His time was near, even if he wasn't a doctor there was no denying the truth of it. As much as he hated leaving Abby and Joe, as much as he wished he could stay if only to spend a few more years with Joe's children, his grandchildren, but, there would be no reprieve, not this time. The Priest would be coming soon to offer him his last rites, and there were things that still weighed heavy on him even after so many years. As much as he wanted to spend what little time he had left with those he loved, he knew that he had to do this, there was so much he needed to say and his time was running short, so, despite the tears his request had brought, he had sent them away. Pulling the sheets of paper close Luka laid the pen to the first of them...
My Dearest Abby...
You are my wife, my lover, the mother of my son, and I love you more then I love life itself. he paused, the pen suspended above the paper, even after all these years the memory of his actions on that night haunted him, disgusted him. He began again...
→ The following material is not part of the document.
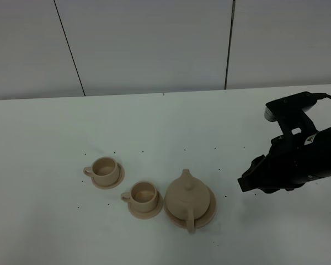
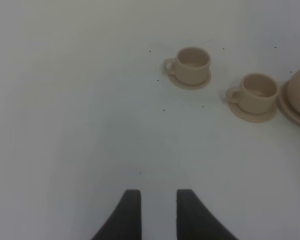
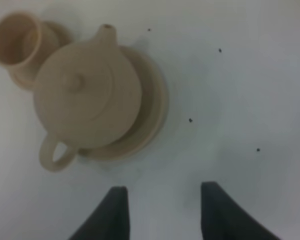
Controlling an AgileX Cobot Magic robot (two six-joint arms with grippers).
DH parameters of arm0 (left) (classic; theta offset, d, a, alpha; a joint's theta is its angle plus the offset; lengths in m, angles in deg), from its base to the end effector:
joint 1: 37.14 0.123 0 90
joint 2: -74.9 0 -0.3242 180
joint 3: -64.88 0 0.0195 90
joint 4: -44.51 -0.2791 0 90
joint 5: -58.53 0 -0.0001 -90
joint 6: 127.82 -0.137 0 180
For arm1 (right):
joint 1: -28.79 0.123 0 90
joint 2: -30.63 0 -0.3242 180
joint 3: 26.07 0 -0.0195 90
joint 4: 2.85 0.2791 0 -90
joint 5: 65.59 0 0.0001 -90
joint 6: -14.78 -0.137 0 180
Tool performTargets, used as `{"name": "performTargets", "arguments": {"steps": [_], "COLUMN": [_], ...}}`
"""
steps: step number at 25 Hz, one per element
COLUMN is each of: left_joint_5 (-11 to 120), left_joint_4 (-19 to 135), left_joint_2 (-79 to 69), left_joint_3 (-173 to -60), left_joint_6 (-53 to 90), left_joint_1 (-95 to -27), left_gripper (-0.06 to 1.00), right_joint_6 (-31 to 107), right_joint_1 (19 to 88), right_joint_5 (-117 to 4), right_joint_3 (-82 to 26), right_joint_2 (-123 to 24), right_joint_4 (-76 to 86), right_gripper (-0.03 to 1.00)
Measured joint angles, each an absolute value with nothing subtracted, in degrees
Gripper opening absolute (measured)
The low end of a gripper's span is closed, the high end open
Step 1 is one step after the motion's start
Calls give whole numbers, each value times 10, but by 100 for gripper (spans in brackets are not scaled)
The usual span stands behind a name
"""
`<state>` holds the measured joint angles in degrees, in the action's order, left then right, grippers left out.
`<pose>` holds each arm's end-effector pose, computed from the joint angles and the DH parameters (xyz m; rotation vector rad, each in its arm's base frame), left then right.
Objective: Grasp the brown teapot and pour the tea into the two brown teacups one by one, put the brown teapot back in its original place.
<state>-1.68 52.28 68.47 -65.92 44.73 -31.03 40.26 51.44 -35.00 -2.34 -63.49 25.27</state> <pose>0.0214 -0.0139 0.2741 0.0300 2.0143 -0.0111 0.3146 0.1669 0.2237 -0.6139 2.4837 0.4566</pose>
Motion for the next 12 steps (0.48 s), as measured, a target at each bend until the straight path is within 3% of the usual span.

Even knowing all this, there is something that I can never forgive myself for, something that after all these years I still can never apologize enough for. We tell ourselves that time heals all wounds, and I suppose in so many ways the life we have had, still have, though for how much longer no one can say, has been one we can both be proud of. If only it weren't marred by my stupidity on that night when we broke up, the first time we were together. Yes, I know, we both said things we regretted, things we were ashamed of and didn't really mean, but, none of that excuses the ugliness that was in my words that night. Knowing now that the end is so close, I need you to know how sorry I am for what was said, even after so many years, and how I would take them back in a minute if I had the power to do so.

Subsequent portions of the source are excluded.